Task directions: For each line in the data below that holds "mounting", return a copy.
---------------
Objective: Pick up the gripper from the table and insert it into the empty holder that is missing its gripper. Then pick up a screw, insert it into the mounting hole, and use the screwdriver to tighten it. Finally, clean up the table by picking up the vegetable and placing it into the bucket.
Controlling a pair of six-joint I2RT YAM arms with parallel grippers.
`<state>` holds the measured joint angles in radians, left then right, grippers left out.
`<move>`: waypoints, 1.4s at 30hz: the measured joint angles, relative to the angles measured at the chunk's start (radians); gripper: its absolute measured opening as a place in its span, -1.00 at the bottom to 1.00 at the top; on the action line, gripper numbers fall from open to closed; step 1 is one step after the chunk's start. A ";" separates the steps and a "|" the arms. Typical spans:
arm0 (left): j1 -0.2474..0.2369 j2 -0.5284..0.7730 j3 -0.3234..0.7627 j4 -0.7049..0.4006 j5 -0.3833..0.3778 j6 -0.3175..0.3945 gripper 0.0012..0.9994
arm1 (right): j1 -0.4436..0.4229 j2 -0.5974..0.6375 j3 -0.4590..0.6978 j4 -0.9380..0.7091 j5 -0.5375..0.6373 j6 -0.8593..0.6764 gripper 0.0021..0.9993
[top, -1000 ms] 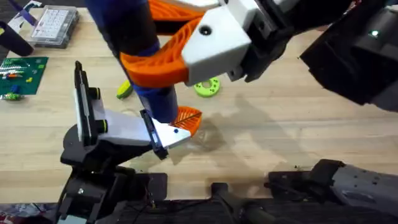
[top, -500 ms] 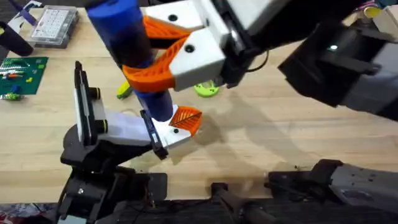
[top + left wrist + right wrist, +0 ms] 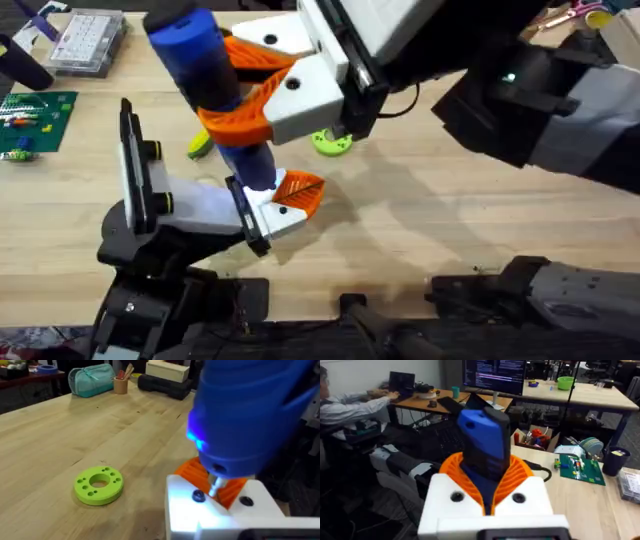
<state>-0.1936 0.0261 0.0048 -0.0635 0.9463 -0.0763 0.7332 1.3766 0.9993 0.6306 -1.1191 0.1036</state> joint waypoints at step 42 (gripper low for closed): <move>0.000 0.000 0.000 0.000 0.000 0.000 -0.97 | -0.020 0.020 0.000 -0.022 -0.004 -0.007 -0.91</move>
<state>-0.1936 0.0261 0.0048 -0.0639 0.9461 -0.0765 0.7132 1.3963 0.9989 0.6086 -1.1231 0.0968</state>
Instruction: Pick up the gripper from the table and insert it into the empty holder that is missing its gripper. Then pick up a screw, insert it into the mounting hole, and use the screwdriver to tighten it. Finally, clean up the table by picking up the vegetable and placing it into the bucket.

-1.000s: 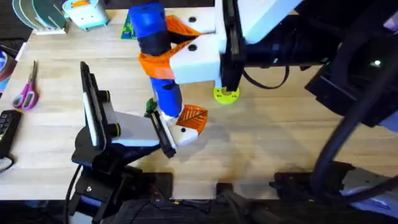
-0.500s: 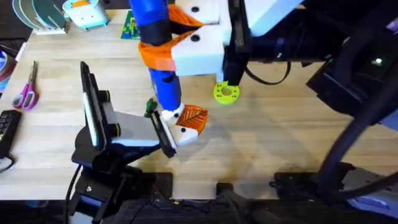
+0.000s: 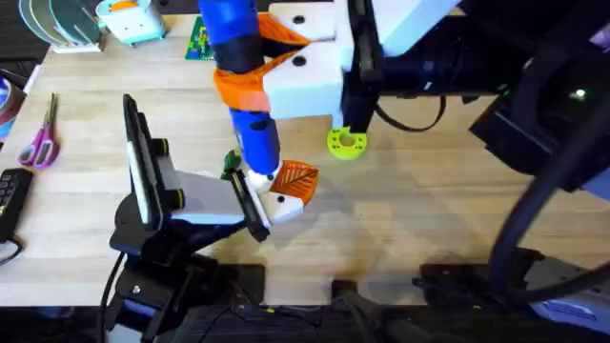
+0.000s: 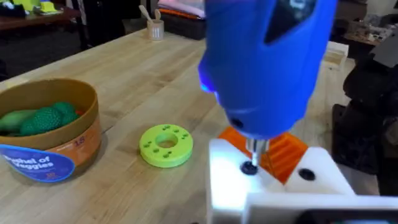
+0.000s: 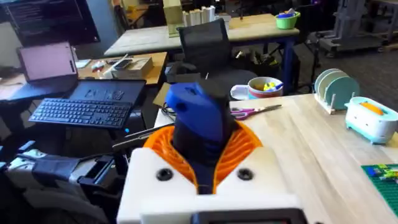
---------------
Response:
Objective: Pick up the gripper from the table and insert it into the empty holder that is missing its gripper. Then pick up a screw, insert it into the mounting hole, and use the screwdriver to tighten it. Finally, clean up the table by picking up the vegetable and placing it into the bucket.
Instruction: Pick up the gripper from the table and insert it into the empty holder that is missing its gripper. Then pick up a screw, insert it into the mounting hole, and use the screwdriver to tighten it. Finally, clean up the table by picking up the vegetable and placing it into the bucket.

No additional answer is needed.